**Instructions to follow:** Only an exact copy of the entries will serve as the answer.

======

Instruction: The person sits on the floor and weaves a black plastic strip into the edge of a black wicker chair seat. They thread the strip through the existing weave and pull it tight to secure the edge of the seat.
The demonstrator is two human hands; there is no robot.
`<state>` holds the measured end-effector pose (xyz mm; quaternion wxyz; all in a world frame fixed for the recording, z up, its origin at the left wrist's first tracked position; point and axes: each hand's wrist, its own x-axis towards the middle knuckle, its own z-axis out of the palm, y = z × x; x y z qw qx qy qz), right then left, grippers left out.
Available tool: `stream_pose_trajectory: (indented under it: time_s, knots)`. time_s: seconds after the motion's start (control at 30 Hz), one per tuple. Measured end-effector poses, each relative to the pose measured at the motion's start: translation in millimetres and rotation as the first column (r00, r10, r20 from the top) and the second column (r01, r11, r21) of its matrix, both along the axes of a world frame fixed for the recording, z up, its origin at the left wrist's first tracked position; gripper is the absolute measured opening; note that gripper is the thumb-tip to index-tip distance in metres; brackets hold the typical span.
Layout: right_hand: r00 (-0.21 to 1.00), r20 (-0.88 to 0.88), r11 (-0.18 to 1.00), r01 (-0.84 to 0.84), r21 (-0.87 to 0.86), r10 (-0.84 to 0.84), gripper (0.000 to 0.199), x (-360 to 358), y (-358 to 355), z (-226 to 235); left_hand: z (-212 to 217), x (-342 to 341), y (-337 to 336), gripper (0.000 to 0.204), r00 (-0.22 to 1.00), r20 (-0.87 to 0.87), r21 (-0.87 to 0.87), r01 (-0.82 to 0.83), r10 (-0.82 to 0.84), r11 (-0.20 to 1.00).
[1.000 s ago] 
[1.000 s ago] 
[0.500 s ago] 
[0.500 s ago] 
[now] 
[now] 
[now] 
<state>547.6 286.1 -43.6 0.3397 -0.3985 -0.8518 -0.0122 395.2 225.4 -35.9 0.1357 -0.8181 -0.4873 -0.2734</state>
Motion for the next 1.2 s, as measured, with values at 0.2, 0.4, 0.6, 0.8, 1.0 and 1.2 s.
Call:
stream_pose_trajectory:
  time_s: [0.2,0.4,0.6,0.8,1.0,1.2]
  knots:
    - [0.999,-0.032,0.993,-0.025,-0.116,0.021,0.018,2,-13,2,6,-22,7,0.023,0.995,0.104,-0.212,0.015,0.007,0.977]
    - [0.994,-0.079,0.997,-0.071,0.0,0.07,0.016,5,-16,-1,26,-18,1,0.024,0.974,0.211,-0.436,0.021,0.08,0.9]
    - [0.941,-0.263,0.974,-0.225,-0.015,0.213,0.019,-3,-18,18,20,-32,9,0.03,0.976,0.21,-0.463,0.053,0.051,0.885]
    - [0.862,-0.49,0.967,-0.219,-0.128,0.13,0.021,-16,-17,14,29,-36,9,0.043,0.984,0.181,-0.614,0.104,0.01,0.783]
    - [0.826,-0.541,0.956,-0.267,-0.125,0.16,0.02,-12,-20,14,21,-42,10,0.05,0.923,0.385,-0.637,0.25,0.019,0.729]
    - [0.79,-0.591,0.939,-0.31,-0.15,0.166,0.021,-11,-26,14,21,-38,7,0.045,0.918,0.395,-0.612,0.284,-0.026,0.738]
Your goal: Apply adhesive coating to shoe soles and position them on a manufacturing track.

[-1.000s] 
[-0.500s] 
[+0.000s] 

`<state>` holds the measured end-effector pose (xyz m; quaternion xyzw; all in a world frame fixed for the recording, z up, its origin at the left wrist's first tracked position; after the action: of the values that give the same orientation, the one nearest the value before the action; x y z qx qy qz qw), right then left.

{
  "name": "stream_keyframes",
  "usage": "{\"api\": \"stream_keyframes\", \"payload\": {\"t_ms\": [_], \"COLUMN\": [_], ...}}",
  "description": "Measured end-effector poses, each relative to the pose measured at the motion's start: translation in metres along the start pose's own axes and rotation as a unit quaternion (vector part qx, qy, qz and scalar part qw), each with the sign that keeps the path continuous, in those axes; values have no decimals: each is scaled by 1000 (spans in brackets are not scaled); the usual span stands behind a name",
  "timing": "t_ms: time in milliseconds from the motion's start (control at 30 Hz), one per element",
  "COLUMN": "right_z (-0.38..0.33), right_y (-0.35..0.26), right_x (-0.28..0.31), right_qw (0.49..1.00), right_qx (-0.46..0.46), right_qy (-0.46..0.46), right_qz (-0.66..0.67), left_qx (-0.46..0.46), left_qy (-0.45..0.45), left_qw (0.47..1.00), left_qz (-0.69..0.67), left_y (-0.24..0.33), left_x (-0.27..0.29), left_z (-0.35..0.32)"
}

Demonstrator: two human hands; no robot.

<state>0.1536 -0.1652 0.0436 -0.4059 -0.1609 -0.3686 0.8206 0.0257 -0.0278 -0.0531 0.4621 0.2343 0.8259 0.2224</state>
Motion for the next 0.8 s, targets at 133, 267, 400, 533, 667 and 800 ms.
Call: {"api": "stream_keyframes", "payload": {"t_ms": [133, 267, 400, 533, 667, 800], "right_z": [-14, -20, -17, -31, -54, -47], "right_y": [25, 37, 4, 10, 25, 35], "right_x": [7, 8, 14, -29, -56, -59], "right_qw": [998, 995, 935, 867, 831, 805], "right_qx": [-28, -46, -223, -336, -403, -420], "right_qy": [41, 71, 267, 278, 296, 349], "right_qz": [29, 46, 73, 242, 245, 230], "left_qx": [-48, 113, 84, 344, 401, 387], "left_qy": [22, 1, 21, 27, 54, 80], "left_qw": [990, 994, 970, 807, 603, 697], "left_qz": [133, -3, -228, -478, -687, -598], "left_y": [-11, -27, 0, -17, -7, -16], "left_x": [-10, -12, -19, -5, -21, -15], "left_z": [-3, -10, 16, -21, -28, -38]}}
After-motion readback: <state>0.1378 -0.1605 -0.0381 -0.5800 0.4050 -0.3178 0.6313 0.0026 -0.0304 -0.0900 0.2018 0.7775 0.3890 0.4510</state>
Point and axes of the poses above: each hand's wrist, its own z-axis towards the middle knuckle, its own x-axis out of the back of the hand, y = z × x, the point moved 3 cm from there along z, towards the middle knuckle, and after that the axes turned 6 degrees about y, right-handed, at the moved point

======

**Output for this task:**
Instruction: The person sits on the floor and weaves a black plastic strip into the edge of a black wicker chair seat. They thread the strip through the existing weave and pull it tight to secure the edge of the seat.
The demonstrator is two human hands; there is no robot.
`<state>` holds the measured end-effector pose (xyz mm; quaternion wxyz; all in a world frame fixed for the recording, z up, its origin at the left wrist's first tracked position; point and axes: each hand's wrist, its own x-axis towards the middle knuckle, its own z-axis out of the palm, y = z × x; x y z qw qx qy qz), right then left, grippers left out.
Available tool: `stream_pose_trajectory: (indented under it: time_s, knots)`. time_s: seconds after the motion's start (control at 30 Hz), one per tuple. Measured end-effector poses, each relative to the pose measured at the motion's start: translation in millimetres and rotation as the first column (r00, r10, r20 from the top) and the second column (r01, r11, r21) of its matrix, both along the axes of a world frame fixed for the recording, z up, its origin at the left wrist's first tracked position; gripper is the absolute measured opening; note that gripper is the thumb-tip to index-tip distance in metres; brackets hold the typical span.
Layout: right_hand: r00 (-0.21 to 1.00), r20 (-0.88 to 0.88), r11 (-0.18 to 1.00), r01 (-0.84 to 0.84), r21 (-0.87 to 0.86), r10 (-0.84 to 0.84), gripper (0.000 to 0.199), x (-360 to 358), y (-358 to 355), z (-226 to 235); left_hand: z (-212 to 217), x (-342 to 341), y (-337 to 336), gripper (0.000 to 0.204), r00 (-0.22 to 1.00), r20 (-0.87 to 0.87), r21 (-0.87 to 0.87), r01 (-0.82 to 0.83), r10 (-0.82 to 0.84), r11 (-0.20 to 1.00).
[1.000 s ago] 
[1.000 s ago] 
[0.500 s ago] 
[0.500 s ago] 
[now] 
[now] 
[now] 
<state>547.6 286.1 -43.6 0.3397 -0.3985 -0.8518 -0.0122 395.2 225.4 -35.9 0.1357 -0.8181 -0.4873 -0.2734</state>
Motion for the next 1.2 s, as measured, with values at 0.2, 0.4, 0.6, 0.8, 1.0 and 1.2 s.
Call:
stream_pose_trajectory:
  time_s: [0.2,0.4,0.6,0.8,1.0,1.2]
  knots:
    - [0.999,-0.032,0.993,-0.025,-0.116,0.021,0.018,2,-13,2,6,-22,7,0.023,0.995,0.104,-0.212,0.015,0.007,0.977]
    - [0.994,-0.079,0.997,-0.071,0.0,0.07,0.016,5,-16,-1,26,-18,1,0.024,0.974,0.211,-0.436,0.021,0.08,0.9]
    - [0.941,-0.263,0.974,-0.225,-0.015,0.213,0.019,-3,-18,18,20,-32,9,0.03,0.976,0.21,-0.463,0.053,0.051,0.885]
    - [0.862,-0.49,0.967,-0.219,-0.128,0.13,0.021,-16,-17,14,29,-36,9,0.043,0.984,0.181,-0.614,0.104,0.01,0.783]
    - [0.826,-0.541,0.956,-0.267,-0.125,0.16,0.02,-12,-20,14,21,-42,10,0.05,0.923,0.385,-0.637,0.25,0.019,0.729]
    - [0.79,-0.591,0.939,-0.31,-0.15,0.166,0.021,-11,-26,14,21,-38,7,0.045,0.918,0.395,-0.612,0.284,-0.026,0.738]
Your goal: Apply adhesive coating to shoe soles and position them on a manufacturing track.

[-1.000s] 
[-0.500s] 
[+0.000s] 

`<state>` holds the measured end-effector pose (xyz m; quaternion xyzw; all in a world frame fixed for the recording, z up, its origin at the left wrist's first tracked position; after the action: of the values that give the same orientation, the one nearest the value before the action; x y z qx qy qz qw), right then left.

{
  "name": "stream_keyframes",
  "usage": "{\"api\": \"stream_keyframes\", \"payload\": {\"t_ms\": [_], \"COLUMN\": [_], ...}}",
  "description": "Measured end-effector poses, each relative to the pose measured at the motion's start: translation in metres along the start pose's own axes and rotation as a unit quaternion (vector part qx, qy, qz and scalar part qw), each with the sign that keeps the path continuous, in those axes; values have no decimals: each is scaled by 1000 (spans in brackets are not scaled); the usual span stands behind a name",
  "timing": "t_ms: time in milliseconds from the motion's start (control at 30 Hz), one per element",
  "COLUMN": "right_z (-0.38..0.33), right_y (-0.35..0.26), right_x (-0.28..0.31), right_qw (0.49..1.00), right_qx (-0.46..0.46), right_qy (-0.46..0.46), right_qz (-0.66..0.67), left_qx (-0.46..0.46), left_qy (-0.45..0.45), left_qw (0.47..1.00), left_qz (-0.69..0.67), left_y (-0.24..0.33), left_x (-0.27..0.29), left_z (-0.35..0.32)"
}

Demonstrator: two human hands; no robot.

<state>0.1536 -0.1652 0.0436 -0.4059 -0.1609 -0.3686 0.8206 0.0257 -0.0278 -0.0531 0.4621 0.2343 0.8259 0.2224</state>
Motion for the next 0.8 s, targets at 133, 267, 400, 533, 667 and 800 ms.
Call: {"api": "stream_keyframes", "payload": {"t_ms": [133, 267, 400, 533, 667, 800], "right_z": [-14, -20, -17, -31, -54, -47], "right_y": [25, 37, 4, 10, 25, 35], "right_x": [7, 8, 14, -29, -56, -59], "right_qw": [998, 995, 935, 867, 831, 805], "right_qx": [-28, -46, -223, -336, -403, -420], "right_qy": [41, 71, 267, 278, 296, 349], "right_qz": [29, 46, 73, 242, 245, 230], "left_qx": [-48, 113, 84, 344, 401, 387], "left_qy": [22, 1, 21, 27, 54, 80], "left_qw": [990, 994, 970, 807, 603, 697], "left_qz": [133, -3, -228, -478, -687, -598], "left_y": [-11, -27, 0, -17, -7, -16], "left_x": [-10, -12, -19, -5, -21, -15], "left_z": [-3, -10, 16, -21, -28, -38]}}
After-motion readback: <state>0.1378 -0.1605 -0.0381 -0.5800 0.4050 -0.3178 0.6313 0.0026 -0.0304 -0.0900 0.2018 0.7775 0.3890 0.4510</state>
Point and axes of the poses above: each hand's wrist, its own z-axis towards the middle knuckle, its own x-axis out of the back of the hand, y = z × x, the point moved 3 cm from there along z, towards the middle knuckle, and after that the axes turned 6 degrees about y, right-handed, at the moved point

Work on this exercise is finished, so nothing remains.